Best debt house, best bond house, best Asian currency bond house and best liability management house: HSBC
(L) Phil Lipton, MD & head of loan syndications, Asia Pacific, Alexi Chan global co-head, debt capital markets, Mark Long co-head of infrastructure and real estate group, Asia Pacific and (R) Isaac Leung, analyst, financing solutions group at HSBC
The depth and breadth of HSBC’s debt capital markets franchise spans across several jurisdictions in Asia. It maintained the league table leadership again in G3 bond issuances in 2016, arranging bank capital, green bonds, and corporate hybrids as well as undertaking liability management exercises for clients.
Like in the G3 bond market, HSBC likewise captured a big slice of the local currency bond issuances. It connected foreign issuers into pools of local currency liquidity in Asia, as demonstrated by the sovereign issue from Poland in the panda bond market amounting to 3 billion yuan. It was a driver in development of Asian local currency bank capital with deals for UOB amounting to S$750 million; ABN AMRO for S$450 million; in the green bond market with transactions for NTPC of India for 20 billion rupees; and New Development Bank for 3 billion yuan. The bank was also involved in a number of significant loan transactions in the region, providing acquisition financing for ChemChina, Tencent Holdings, and Berli Jucker.

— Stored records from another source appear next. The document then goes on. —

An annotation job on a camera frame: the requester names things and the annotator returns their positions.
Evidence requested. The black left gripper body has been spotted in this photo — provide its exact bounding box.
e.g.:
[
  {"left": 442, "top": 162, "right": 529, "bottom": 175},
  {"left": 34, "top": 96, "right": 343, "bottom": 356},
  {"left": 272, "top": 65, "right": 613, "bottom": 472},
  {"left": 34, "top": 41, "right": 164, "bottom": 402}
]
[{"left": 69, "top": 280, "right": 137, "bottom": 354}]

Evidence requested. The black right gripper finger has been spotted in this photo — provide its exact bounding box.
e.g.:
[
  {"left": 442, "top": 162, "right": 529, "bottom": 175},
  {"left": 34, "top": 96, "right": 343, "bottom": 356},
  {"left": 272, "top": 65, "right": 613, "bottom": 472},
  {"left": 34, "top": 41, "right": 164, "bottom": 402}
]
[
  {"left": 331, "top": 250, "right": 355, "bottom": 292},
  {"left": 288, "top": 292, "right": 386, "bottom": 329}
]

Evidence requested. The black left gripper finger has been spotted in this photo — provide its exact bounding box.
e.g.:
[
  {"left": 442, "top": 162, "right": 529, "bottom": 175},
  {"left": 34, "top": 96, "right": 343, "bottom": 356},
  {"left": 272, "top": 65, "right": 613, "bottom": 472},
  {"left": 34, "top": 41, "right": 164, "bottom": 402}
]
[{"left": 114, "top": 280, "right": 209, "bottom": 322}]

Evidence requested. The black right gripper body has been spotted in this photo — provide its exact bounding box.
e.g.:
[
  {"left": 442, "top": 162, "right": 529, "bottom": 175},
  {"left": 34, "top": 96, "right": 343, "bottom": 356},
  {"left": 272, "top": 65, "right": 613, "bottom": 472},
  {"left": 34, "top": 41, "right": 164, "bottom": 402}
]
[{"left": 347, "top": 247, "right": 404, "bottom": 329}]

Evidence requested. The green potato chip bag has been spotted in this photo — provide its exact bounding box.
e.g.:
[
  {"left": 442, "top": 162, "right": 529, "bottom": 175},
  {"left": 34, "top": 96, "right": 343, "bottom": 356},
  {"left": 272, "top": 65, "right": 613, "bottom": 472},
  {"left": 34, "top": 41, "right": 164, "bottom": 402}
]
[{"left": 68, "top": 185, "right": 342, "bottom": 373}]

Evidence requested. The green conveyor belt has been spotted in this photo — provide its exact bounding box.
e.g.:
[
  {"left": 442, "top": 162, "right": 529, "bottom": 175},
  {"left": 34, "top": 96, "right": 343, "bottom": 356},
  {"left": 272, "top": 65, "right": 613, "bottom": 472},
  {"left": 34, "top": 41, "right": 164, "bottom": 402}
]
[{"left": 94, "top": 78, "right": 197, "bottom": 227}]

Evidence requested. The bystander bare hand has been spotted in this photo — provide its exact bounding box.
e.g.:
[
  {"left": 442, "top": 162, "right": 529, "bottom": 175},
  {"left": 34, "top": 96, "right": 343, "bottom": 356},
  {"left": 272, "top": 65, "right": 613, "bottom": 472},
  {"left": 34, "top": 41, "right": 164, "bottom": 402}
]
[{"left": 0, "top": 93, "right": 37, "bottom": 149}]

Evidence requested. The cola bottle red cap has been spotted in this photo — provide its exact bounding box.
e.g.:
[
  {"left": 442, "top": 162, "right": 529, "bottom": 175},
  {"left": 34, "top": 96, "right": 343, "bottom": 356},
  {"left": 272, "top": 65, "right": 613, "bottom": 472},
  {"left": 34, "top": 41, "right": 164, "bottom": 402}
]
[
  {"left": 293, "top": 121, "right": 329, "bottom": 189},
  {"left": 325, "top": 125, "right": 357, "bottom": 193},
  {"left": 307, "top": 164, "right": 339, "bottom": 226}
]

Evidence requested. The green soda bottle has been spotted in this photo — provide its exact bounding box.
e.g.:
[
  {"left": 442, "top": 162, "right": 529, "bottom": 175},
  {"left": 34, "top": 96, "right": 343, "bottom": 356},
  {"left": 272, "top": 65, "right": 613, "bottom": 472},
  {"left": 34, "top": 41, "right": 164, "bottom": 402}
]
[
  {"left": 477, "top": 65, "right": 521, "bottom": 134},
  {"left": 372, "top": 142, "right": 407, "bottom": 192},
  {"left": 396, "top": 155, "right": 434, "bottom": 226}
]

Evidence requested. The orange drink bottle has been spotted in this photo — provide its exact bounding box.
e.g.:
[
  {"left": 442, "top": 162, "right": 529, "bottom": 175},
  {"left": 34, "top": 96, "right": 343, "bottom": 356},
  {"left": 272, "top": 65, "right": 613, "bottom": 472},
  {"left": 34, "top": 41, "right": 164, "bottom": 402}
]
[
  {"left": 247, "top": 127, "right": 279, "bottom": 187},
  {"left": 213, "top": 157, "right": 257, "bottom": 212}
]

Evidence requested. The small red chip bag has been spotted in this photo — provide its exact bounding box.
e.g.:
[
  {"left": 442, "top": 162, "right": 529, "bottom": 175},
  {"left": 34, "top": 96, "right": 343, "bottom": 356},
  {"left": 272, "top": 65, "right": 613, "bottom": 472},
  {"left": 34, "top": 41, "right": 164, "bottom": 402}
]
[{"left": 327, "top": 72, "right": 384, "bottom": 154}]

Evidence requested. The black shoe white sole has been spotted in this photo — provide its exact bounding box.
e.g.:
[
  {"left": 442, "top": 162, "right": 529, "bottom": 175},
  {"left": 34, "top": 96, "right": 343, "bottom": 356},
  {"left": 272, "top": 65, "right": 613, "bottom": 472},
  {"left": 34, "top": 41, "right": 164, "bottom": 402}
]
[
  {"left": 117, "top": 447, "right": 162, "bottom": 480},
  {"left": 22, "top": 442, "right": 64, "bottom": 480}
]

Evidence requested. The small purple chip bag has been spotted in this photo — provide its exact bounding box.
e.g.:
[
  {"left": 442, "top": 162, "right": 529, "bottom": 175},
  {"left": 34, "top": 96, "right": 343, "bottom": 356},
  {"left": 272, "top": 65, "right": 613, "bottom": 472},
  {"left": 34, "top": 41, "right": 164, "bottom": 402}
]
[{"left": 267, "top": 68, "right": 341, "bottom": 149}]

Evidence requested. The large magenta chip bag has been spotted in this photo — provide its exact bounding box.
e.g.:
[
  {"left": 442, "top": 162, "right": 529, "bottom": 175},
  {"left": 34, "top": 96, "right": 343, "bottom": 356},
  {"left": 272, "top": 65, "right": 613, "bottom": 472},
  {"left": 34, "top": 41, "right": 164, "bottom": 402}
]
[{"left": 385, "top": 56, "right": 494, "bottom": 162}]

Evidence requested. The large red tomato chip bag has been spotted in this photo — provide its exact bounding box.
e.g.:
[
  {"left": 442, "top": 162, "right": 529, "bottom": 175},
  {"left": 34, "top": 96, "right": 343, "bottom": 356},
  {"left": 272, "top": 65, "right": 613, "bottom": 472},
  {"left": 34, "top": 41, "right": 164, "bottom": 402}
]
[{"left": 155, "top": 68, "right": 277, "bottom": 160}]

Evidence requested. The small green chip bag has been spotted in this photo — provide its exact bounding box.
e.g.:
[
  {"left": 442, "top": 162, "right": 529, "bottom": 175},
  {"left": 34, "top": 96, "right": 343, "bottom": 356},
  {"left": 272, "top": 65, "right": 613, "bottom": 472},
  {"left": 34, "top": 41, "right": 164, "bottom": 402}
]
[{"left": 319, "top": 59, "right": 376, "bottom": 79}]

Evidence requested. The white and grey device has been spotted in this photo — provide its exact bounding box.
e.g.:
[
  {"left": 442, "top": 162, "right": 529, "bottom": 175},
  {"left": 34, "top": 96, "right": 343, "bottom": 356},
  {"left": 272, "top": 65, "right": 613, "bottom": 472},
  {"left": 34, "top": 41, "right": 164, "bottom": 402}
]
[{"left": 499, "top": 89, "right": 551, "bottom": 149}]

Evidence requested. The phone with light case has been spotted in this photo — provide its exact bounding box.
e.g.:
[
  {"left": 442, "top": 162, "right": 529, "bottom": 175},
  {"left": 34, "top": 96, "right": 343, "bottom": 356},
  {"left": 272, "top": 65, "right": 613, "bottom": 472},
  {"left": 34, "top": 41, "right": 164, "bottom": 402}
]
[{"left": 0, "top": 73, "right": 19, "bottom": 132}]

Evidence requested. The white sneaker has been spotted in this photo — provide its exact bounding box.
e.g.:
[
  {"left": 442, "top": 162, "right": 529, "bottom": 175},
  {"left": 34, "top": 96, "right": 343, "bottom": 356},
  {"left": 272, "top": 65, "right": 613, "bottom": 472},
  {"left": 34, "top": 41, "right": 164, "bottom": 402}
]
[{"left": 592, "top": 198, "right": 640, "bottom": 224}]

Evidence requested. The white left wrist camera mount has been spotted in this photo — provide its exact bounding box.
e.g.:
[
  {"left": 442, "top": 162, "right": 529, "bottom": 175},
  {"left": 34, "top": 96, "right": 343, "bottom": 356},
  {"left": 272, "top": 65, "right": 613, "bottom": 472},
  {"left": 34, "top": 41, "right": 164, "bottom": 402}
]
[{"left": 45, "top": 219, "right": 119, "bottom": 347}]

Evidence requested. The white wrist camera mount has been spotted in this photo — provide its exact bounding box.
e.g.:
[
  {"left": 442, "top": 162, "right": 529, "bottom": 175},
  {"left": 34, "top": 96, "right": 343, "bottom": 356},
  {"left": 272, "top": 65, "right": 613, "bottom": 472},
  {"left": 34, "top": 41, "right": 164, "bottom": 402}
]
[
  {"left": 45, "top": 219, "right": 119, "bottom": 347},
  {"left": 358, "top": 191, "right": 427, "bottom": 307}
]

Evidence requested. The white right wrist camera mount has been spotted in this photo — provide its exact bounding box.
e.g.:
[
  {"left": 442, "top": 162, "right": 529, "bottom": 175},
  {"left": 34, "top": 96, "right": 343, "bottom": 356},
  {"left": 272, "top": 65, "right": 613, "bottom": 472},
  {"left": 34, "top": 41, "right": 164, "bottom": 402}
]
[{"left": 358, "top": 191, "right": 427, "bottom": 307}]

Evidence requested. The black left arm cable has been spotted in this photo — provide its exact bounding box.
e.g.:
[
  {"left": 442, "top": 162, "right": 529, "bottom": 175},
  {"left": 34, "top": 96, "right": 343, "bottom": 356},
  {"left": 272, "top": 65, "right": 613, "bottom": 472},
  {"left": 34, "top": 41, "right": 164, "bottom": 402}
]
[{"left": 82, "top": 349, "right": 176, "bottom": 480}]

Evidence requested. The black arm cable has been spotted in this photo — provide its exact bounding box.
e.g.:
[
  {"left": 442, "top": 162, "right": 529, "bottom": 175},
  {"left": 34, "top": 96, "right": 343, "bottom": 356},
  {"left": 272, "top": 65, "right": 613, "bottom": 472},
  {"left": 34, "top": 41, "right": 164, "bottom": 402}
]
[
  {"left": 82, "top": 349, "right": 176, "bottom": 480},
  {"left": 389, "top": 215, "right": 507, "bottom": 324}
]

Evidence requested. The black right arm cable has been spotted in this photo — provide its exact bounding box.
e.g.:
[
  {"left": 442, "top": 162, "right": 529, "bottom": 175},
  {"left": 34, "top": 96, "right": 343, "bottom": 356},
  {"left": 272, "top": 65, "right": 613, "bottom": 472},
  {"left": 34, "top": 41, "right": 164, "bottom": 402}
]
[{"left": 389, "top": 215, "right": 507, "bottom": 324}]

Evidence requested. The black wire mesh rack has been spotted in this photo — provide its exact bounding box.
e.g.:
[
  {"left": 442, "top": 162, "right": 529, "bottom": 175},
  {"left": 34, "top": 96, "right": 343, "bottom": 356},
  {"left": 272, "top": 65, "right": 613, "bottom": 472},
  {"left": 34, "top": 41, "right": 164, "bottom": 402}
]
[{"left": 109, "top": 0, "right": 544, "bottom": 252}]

HSBC in addition was at the forefront of liability management (LM) exercises in 2016, undertaking diverse transaction formats for issuers, including tender and exchange offers, one-day switches, and consent solicitations. In the first Indonesian LM transaction post the US presidential election in November, the bank was a joint solicitation agent on a consent solicitation for Gajah Tunggal’s US$500 million bond due 2018. The bank’s other notable LM exercises in 2016 include deals for RoP, ICTSI, Sritex, China South City Holdings, and the Kingdom of Thailand’s 218.7 billion baht bond exchange.
Best leveraged/acquisition finance house and best securitization house: Standard Chartered
(L) David Yim head of debt capital markets and (R) Alec Yang, executive director, capital markets solutions, Standard Chartered
The ability to support cross-border acquisitions is also a core strength and differentiating factor for Standard Chartered as the best leveraged/acquisition finance house. It acted as the mandated lead arranger for the 6.4 billion euro term facilities to Pirelli to take out the acquisition facilities for the privatization of Pirelli by ChemChina-led consortium in 2015. In the domestic front, the bank also led some of the large structured/acquisition financings, such as the 3.2 billion euro, one-year bridge facility to fund Berli Jucker’s acquisition of a majority stake in Big C Supercenter, in which it acted as mandated lead arranger.
Another market leader in the securitization market in Asia is Standard Chartered, which completed 20 transactions in 2016, with nearly US$4 billion worth of assets securitized in the region. It has an extensive span of activities in key markets, including China, Korea, Hong Kong, India, and Singapore. It closed three loan repackage note transactions for financial leasing and securities companies during the year amounting up to US$970 million.